2020年11月10日
パチンコ店の9月の売上は前年比2割程度の減少が続く
経済産業省の特定サービス産業動態調査によると、2020年9月のパチンコ店売上高(全数調査ではない)は213,475百万円で前年同月に比べ22.4%減少と前月(-21.7%)とほぼ同じ水準で推移しました。
5月を底に減少幅は縮小してきましたが、ここへ来て回復が足踏みしています。
昨年7月から15か月連続で前年割れが続いていることになります(下のグラフをご参照ください)。
主要パチスロ機の撤去による減収懸念とパチンコヒット機種による客足下支え
10月以降も、売上が大きく回復しているとの情報はほとんど目につかず客足の戻りは頭打ちといった印象です。
これまで稼働をけん引してきた主要機種のひとつである旧基準機「ミリオンゴッド神々の凱旋」が11月に設置期限を迎えており、パチスロの客離れが懸念されています。
お店が利益の取れる機種として設置台数が多いため影響は甚大だと捉える向きが多く、撤去後にお客がどこへ流れるのかに関心が向けられています。それは、他のパチスロ機なのかそれともパチンコなのか、はたまたそのままパチンコ・パチスロを止めてしまうのかといったことです。
一方、パチンコでは、遊タイム搭載機種の導入が目立っています。導入は毎月あり、11月に至っては3機種もリリースされます。
しかしながら、運用面はお店によりまちまちのようです。
SNSへの投稿内容から判断すると、良調整で集客を図っているとみられるお店もあれば、スペックが甘すぎて利益が取りづらい機種が多いからか、かつてないほどの低い回転率での運用を余儀なくされている向きもあります。
この他、非遊タイム機種である大工の源さんやシンフォギア2など一部ヒット機種の稼働は比較的高いようです。
こうしたことから、パチンコ全体としては、客足の減少はなんとか歯止めがかかりつつあるものの、大きく伸びるほどではない、といった感じでしょうか。
ちなみに、私の近隣の大型店舗は遊タイム機がパチンコ全台に占める割合は、今のところ1割に満たない程度です。まあ、今後、どこまで増えるかわかりませんが。
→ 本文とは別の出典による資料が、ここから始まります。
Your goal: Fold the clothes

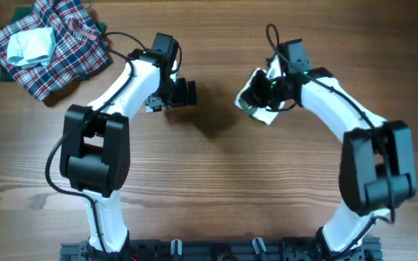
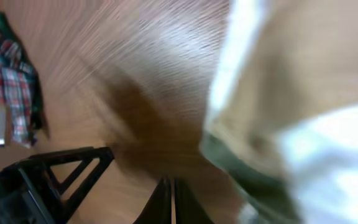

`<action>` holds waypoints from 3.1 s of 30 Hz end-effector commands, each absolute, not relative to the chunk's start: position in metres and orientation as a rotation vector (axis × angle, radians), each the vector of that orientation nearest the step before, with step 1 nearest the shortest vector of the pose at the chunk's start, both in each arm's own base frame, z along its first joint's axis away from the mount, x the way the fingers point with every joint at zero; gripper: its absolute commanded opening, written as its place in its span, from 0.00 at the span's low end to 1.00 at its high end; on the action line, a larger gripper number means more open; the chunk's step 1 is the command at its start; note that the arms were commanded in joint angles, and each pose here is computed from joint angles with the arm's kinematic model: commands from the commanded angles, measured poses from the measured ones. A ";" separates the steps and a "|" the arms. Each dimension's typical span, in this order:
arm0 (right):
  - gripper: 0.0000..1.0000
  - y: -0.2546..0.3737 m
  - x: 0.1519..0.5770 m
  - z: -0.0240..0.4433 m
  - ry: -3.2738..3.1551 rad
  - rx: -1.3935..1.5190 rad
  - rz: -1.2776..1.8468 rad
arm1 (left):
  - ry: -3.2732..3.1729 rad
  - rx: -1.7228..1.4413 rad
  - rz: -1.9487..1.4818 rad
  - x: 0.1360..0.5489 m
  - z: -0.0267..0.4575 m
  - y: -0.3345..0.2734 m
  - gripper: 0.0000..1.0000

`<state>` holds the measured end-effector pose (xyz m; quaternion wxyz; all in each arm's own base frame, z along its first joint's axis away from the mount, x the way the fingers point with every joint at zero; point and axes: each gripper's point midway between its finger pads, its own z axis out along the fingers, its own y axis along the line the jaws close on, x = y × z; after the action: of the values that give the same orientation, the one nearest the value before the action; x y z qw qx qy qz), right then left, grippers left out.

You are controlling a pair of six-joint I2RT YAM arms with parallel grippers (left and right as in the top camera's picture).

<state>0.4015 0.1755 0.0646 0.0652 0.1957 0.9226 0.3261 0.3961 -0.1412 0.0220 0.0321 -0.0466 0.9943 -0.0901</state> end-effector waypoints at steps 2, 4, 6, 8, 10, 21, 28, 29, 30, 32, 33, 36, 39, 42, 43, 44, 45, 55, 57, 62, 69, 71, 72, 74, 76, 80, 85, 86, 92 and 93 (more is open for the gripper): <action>0.08 0.116 0.410 0.107 2.668 0.652 0.684 | 3.031 -0.143 -0.278 0.399 0.034 -0.142 1.00; 0.08 0.114 0.403 0.095 2.715 0.644 0.661 | 3.028 -0.142 -0.279 0.400 0.034 -0.142 1.00; 0.08 0.122 0.394 0.074 2.785 0.643 0.648 | 3.021 -0.140 -0.293 0.402 0.034 -0.144 1.00; 0.08 0.125 0.391 0.057 2.831 0.649 0.633 | 3.021 -0.138 -0.312 0.402 0.035 -0.146 1.00; 0.08 0.126 0.390 0.038 2.866 0.663 0.617 | 3.027 -0.137 -0.331 0.400 0.035 -0.148 1.00; 0.08 0.152 0.400 0.028 2.858 0.570 0.850 | 3.042 -0.140 -0.324 0.397 0.034 -0.147 1.00; 0.06 0.160 0.406 0.034 2.824 0.563 0.929 | 3.042 -0.140 -0.324 0.397 0.034 -0.147 1.00; 0.06 0.161 0.407 0.035 2.820 0.561 0.930 | 3.042 -0.140 -0.324 0.397 0.034 -0.147 1.00; 0.07 0.161 0.407 0.035 2.817 0.557 0.930 | 3.042 -0.140 -0.324 0.397 0.034 -0.147 1.00; 0.08 0.167 0.409 0.034 2.810 0.543 0.937 | 3.042 -0.140 -0.324 0.397 0.034 -0.147 1.00; 0.09 0.173 0.409 0.034 2.807 0.520 0.943 | 3.042 -0.140 -0.324 0.397 0.034 -0.147 1.00; 0.09 0.186 0.410 0.030 2.804 0.519 0.961 | 3.042 -0.140 -0.324 0.397 0.034 -0.147 1.00; 0.10 0.193 0.408 0.022 2.819 0.531 0.967 | 3.043 -0.140 -0.324 0.396 0.034 -0.147 1.00; 0.12 0.192 0.405 0.015 2.843 0.540 0.956 | 3.042 -0.140 -0.324 0.397 0.034 -0.147 1.00; 0.13 0.192 0.403 0.014 2.852 0.540 0.952 | 3.042 -0.140 -0.324 0.397 0.034 -0.147 1.00; 0.13 0.191 0.402 0.014 2.856 0.522 0.949 | 3.043 -0.140 -0.324 0.396 0.034 -0.147 1.00; 0.13 0.191 0.402 0.016 2.851 0.501 0.948 | 3.044 -0.140 -0.324 0.396 0.034 -0.147 1.00; 0.96 0.185 0.429 0.103 2.633 0.266 0.913 | 3.050 -0.141 -0.321 0.395 0.034 -0.147 1.00; 0.96 0.170 0.434 0.112 2.604 0.249 0.827 | 3.050 -0.141 -0.321 0.395 0.034 -0.147 1.00; 0.54 0.126 0.442 0.109 2.591 0.133 0.618 | 3.048 -0.140 -0.322 0.395 0.034 -0.147 1.00; 0.04 0.118 0.458 0.067 2.610 0.030 0.492 | 3.042 -0.140 -0.325 0.397 0.034 -0.147 1.00; 0.04 0.117 0.459 0.051 2.635 0.007 0.468 | 3.042 -0.140 -0.325 0.397 0.034 -0.147 1.00; 0.04 0.110 0.459 0.042 2.655 0.024 0.418 | 3.044 -0.140 -0.324 0.396 0.034 -0.147 1.00; 0.04 0.101 0.459 0.032 2.672 0.040 0.343 | 3.047 -0.141 -0.323 0.396 0.034 -0.147 1.00; 0.04 0.101 0.459 0.027 2.678 0.003 0.327 | 3.046 -0.141 -0.323 0.396 0.034 -0.147 1.00; 0.04 0.100 0.459 0.024 2.683 -0.016 0.318 | 3.045 -0.140 -0.323 0.396 0.034 -0.147 1.00; 0.04 0.097 0.442 0.013 2.755 0.031 0.317 | 3.046 -0.141 -0.323 0.396 0.034 -0.147 1.00; 0.04 0.097 0.436 0.008 2.775 0.041 0.318 | 3.046 -0.141 -0.323 0.396 0.034 -0.147 1.00; 0.04 0.112 0.409 -0.001 2.873 0.122 0.470 | 3.049 -0.138 -0.347 0.395 0.035 -0.150 1.00; 0.05 0.112 0.404 -0.002 2.893 0.165 0.482 | 3.052 -0.137 -0.370 0.394 0.035 -0.152 1.00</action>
<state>0.4217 0.0993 0.0077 0.1464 0.0290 0.9805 0.1276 0.3935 -0.1430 0.0221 0.0259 -0.0465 0.9940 -0.0956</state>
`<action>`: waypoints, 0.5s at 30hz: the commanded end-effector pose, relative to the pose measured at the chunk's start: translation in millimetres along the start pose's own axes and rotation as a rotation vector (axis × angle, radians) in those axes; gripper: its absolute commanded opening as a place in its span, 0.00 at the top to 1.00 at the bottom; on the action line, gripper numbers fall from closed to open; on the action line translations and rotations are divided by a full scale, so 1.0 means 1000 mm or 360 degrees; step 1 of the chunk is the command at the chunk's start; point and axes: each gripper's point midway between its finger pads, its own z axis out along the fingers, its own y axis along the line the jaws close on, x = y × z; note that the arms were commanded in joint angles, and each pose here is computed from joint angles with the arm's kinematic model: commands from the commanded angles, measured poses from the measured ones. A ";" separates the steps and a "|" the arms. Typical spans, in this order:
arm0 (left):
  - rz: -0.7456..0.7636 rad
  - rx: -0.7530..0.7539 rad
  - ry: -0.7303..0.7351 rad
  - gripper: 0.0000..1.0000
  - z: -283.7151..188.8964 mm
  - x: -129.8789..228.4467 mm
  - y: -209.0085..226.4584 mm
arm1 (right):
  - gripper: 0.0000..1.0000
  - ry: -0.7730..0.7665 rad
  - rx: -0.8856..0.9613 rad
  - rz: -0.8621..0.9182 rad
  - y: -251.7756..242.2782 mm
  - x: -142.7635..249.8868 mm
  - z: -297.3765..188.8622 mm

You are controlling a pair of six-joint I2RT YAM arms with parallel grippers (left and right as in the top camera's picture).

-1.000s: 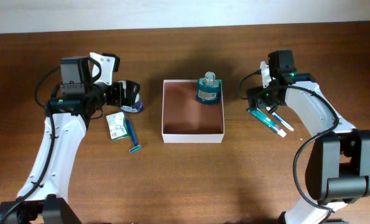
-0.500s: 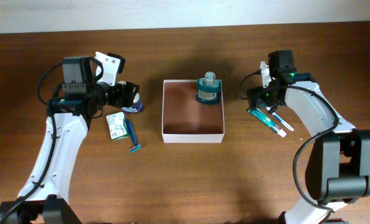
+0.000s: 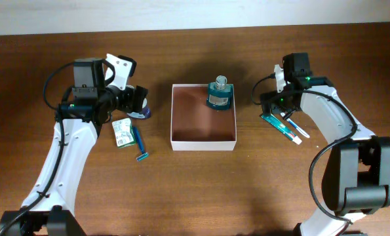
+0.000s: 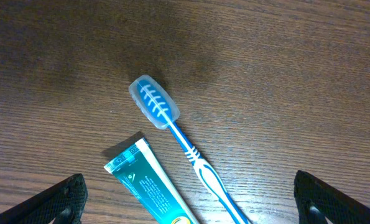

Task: Pack container

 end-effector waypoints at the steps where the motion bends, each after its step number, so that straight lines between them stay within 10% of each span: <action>1: 0.0040 -0.0049 -0.0036 0.19 0.001 -0.010 0.006 | 0.01 -0.0016 0.0017 -0.0001 -0.003 -0.001 -0.005; 15: 0.0048 -0.0014 0.0032 0.18 0.020 0.000 -0.001 | 0.01 -0.0016 0.0017 -0.0001 -0.003 -0.001 -0.005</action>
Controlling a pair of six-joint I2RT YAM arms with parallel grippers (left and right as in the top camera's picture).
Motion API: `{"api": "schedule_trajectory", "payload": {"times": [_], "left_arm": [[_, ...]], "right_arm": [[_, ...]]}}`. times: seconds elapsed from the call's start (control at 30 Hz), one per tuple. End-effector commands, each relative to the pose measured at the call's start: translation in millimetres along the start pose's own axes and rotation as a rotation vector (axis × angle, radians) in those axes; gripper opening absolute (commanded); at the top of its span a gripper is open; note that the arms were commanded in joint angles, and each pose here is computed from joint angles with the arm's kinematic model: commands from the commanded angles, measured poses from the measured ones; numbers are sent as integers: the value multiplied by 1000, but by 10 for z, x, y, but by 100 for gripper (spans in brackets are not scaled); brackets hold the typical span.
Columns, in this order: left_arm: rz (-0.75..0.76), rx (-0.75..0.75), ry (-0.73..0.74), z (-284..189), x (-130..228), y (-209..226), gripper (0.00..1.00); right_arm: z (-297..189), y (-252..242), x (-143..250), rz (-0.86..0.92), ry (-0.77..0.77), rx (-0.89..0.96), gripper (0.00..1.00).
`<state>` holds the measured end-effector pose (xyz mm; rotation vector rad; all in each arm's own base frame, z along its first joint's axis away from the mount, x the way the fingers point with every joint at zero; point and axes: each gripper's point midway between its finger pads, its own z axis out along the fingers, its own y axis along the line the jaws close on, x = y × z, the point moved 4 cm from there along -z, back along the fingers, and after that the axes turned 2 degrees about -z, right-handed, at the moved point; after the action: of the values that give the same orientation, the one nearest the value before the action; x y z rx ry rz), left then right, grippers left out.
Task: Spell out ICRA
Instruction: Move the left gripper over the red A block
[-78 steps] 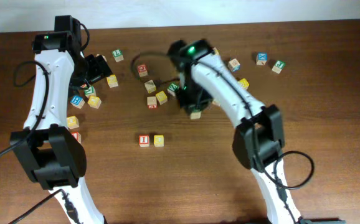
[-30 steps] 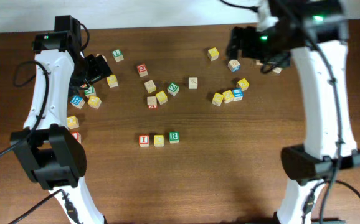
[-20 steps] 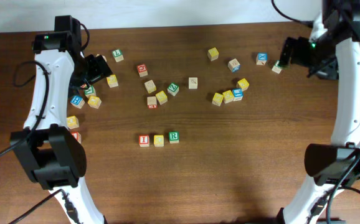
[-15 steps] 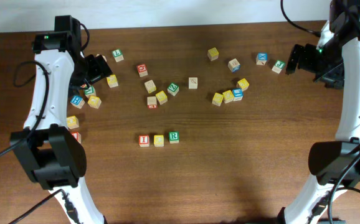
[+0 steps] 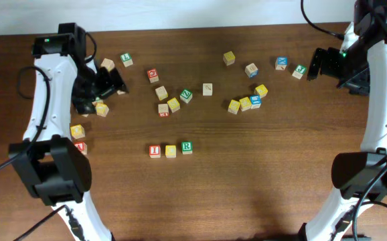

消費マインドが一段と冷え込むなかでのパチンコ支出の減少
こうしたなか、懸念されるのは、売上の前年割れが15か月続いていることです。
これに、以前からの広告宣伝規制や射幸性を抑えた遊技機への転換(一定期間先延ばしされてはいるが)による影響も加わります。
パチンコ離れに歯止めがかからない環境に変わりはありません。
パチンコへの支出を考えるにあたって、家計消費支出(前年同月比)をみると、消費税増税の影響もあり2019年10月以降、前年を下回る傾向にあります。
9月は-10.2%と、前月(-6.9%)より減少幅を拡大しています。
財布のひもは一段と固く締められつつあります。
このように、消費マインドが低下傾向にあるということは、当然、パチンコへの支出の減少にもつながります。
一方、世帯収入(前年同月比)は、特別定額給付金の支給が行われた効果もあり、5月(前年比9.8%増)、6月(15.7%増)、7月(9.2%増)と大幅な増加が続いてきましたが、8月(1.2%増)、9月(2.6%増)は増加幅がその頃より縮小しています。
解雇が増えるなかでのパチンコ支出への影響は続く
この間、有効求人倍率は2019年5月以降、低下傾向にあり、企業の雇用意欲は明らかに減退していると言えるでしょう(2019年4月1.63→5月1.62→2020年→6月1.11→9月1.03)。
さらに、足元では雇用の喪失が進行しています。
厚生労働省によると、コロナ禍による全国の解雇や雇い止めは、2月から11月6日までに7万242人(見込み含む)にものぼるそうです。
6月に2万人を超え、以降は1か月1万人のペースで増加しているとのことです。
このように、今後の所得環境の悪化が予想される中、家計の消費支出は、特別定額給付金の支給による一時的な下支え効果も終わり、抑制傾向が続くと思われます。
パチンコ遊技客の原資である所得をとりまく環境の悪化といった大きな要因が背景にあることから売上の回復はそう簡単ではなさそうです。